Men: Sex Addiction and Depression

My work over the last fifteen years as a psychotherapist treating sexual compulsions has brought me into contact with men – and more men. They come to my consulting room wearing the mask of shame, humiliation, and confusion. Often, after a period of therapy, they come to a common link among them: they are depressed. Empty and suffering from a disorder that, for men, can be as hidden as sexual deviance itself, depression in men is hardly spoken about. It is women who are depressed – it’s a women’s disease — with depression occurring four times more often in the fairer sex.

Yet I believe there’s a deep cultural collusion taking place: Men don’t speak the truth to themselves or others about the dark, jagged, emptiness that consumes them. Talking about the depth of these feelings is so, well, unmanly literotica. The real story about men, sexual acting out and depression is as complex as each of the wounded souls who enter my consulting room. The impact of depression and sexual deviance/addiction on each of them is enormous.

It is here that issues of gender come into play. Girls are socialized to be connected and expressive. But from a very young age, the boy is told by his culture to act upon feelings – to seek relief through action rather than through connection or introspection. Pain is externalized in men, resulting in domestic violence, failures in intimacy, alcoholism, workaholism and, certainly, sexual compulsion.

The theme of the manliness of invulnerability has permeated our culture for generations. Look at the male heroes we choose: The Man of Steel, Robocop, Iron Man, The Incredible Hulk, The Terminator: all creatures literally made not of flesh and blood and certainly not, horror of horrors, feelings. The culture sends the message that the man who is suffering from unwanted and confusing feelings should not expect help. He must resolve his problems on his own. (“suck it up”)

Often he seeks to resolve his emotional problems by turning to a substance, person or activity to regulate his self esteem and to ward off depression. I believe that this is at the heart of the addictive process. When a covertly depressed man’s connection to the object of his addiction is undisturbed, he feels good about himself. But when the supply runs out – the affair is over, he can’t get to the computer to see porn, he is spurned by women he desires, the credit card maxes out – his self-worth plummets and the hidden depression begins to unfold. Such feelings of emptiness and depletion can drive him back to his addiction, contributing to the vicious cycle of addiction.

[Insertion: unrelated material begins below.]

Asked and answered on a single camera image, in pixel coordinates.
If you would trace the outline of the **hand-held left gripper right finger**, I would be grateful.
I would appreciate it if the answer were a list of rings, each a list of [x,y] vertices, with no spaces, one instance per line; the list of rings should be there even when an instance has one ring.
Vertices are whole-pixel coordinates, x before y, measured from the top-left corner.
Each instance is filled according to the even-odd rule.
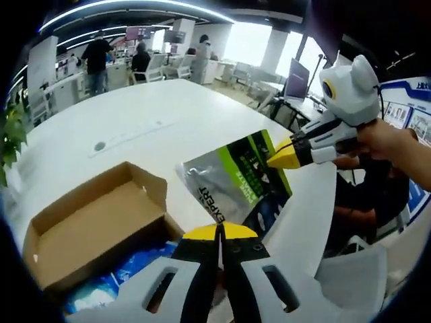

Invariably, the issue that arises in treatment is depression and the shame that accompanies it. When one reaches so deeply into a man’s inner pain, one can see the hidden fragility lying dormant there. In the terms of traditional psychotherapy, pain that is internal, lucidly experienced, and able to be spoken about is less disturbed than pain that is externalized and unconsciously “acted out.” Therapy relies on the patient’s insight into his problems with feelings as it the chief motivating agent. The difficulty with this methodology is that it is much more in keeping with the traditional emotional skills of women than those of men. Men do not have readily at hand the same level of insight into their emotional lives as women, because our society dislocates them from the emotional aspects of themselves.